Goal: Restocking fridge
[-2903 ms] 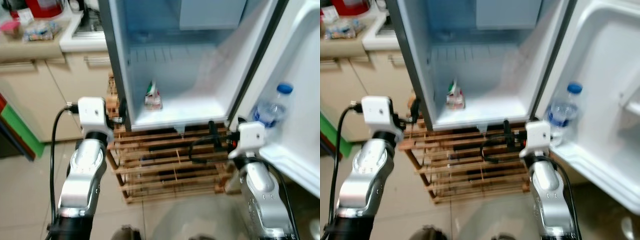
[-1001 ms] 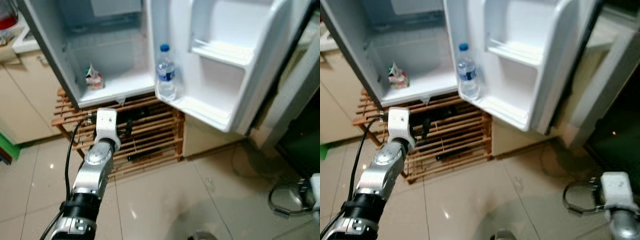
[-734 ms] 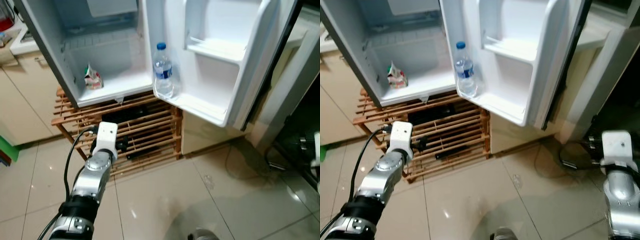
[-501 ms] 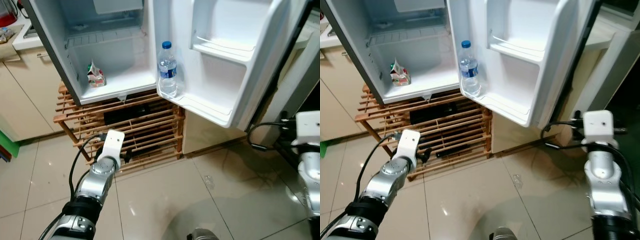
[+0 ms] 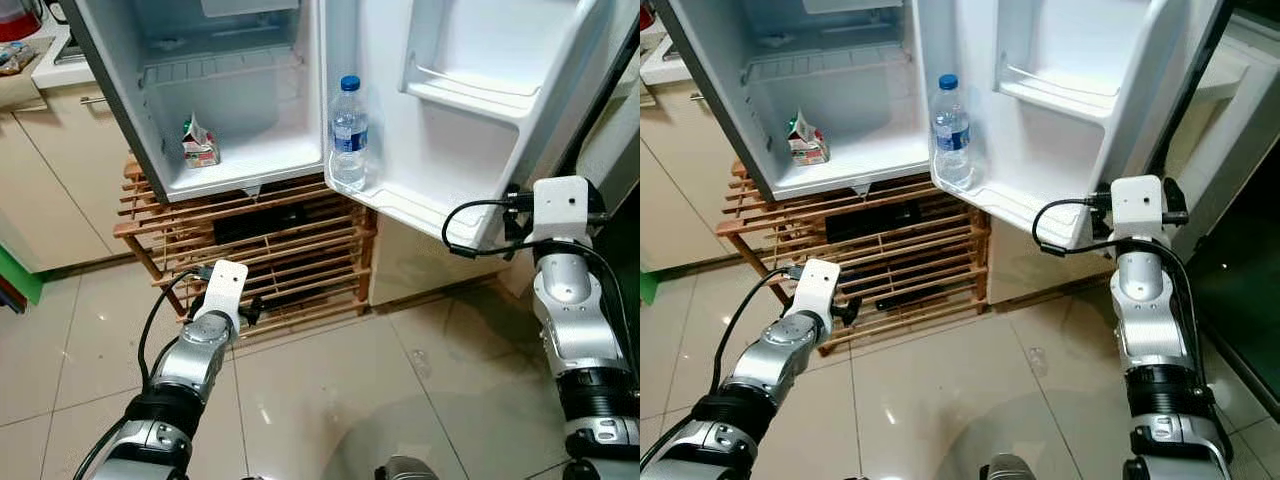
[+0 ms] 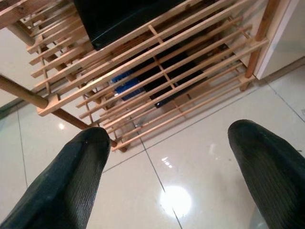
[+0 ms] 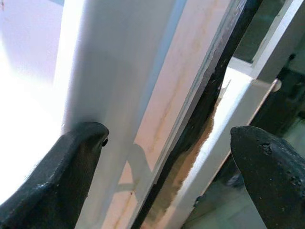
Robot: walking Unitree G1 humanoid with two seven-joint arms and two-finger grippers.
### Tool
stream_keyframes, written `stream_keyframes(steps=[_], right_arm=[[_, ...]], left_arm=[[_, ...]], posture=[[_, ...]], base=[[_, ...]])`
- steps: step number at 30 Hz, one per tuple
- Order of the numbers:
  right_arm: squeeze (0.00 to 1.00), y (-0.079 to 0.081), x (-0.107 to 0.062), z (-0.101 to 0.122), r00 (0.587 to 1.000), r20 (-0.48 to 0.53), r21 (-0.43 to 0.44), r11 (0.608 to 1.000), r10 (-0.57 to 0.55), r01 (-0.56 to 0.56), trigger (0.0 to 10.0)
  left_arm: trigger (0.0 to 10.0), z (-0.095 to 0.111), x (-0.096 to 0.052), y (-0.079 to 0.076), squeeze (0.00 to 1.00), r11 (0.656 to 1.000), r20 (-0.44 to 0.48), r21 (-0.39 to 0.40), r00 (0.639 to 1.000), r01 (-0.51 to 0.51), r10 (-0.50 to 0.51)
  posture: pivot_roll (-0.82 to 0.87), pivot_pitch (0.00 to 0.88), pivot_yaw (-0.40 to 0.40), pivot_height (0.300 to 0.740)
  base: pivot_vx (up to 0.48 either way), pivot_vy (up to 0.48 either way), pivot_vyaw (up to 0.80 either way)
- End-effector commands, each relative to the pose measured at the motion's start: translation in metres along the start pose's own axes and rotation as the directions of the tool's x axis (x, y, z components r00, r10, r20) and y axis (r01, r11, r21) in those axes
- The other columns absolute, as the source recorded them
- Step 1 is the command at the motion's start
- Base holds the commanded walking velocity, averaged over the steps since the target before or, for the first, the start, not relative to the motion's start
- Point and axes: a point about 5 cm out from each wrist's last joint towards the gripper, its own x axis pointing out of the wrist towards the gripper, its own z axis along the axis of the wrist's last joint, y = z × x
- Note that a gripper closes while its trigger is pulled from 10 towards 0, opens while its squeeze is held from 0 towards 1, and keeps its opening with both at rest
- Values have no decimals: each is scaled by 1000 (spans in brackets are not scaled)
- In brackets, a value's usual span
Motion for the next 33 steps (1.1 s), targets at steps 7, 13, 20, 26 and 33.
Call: stream_keyframes(steps=[7, 13, 20, 26, 33], right_arm=[[0, 71, -32, 56, 865, 181, 284, 817, 467, -501, 10000], [0, 61, -98, 75, 602, 254, 364, 502, 757, -785, 10000], [0, 37, -150, -21, 437, -217, 282, 484, 873, -828, 10000], [0, 17, -173, -49, 363, -448, 237, 500, 817, -833, 10000], [0, -34, -121, -32, 584, -477, -68, 635, 657, -769, 10000]], left_arm=[[10000, -19, 1, 7, 0, 1000, -112, 20, 994, -4, 7], [10000, -70, -7, 23, 0, 996, -316, 82, 949, 24, 3], [10000, -118, -21, 21, 0, 996, -462, 82, 887, 38, 5], [10000, -136, -29, 21, 0, 996, -510, 67, 860, 55, -13], [10000, -129, -25, 24, 0, 995, -511, 81, 859, 65, -14]], posture=[[-241, 7, 59, 716], [-254, 26, 68, 716], [-268, 27, 75, 716], [-272, 23, 84, 716], [-269, 16, 90, 716]], base=[[0, 0, 0], [0, 0, 0], [0, 0, 0], [0, 0, 0], [0, 0, 0]])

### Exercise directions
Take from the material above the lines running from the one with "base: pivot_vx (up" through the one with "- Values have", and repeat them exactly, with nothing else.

### Exercise output
  base: pivot_vx (up to 0.48 either way), pivot_vy (up to 0.48 either way), pivot_vyaw (up to 0.80 either way)
- End-effector commands, each relative to the pose measured at the motion's start: translation in metres along the start pose's own axes and rotation as the directions of the tool's x axis (x, y, z components r00, r10, r20) and y axis (r01, r11, r21) in those axes
- The other columns absolute, as the source recorded them
- Step 1 is the command at the motion's start
- Base holds the commanded walking velocity, averaged over the steps since the target before or, for the first, the start, not relative to the motion's start
- Point and axes: a point about 5 cm out from each wrist's last joint towards the gripper, its own x axis pointing out of the wrist towards the gripper, its own z axis along the axis of the wrist's last joint, y = z × x
- Note that a gripper closes while its trigger is pulled from 10 towards 0, opens while its squeeze is held from 0 towards 1, and keeps its opening with both at rest
- Values have no decimals: each is scaled by 1000 (spans in brackets are not scaled)

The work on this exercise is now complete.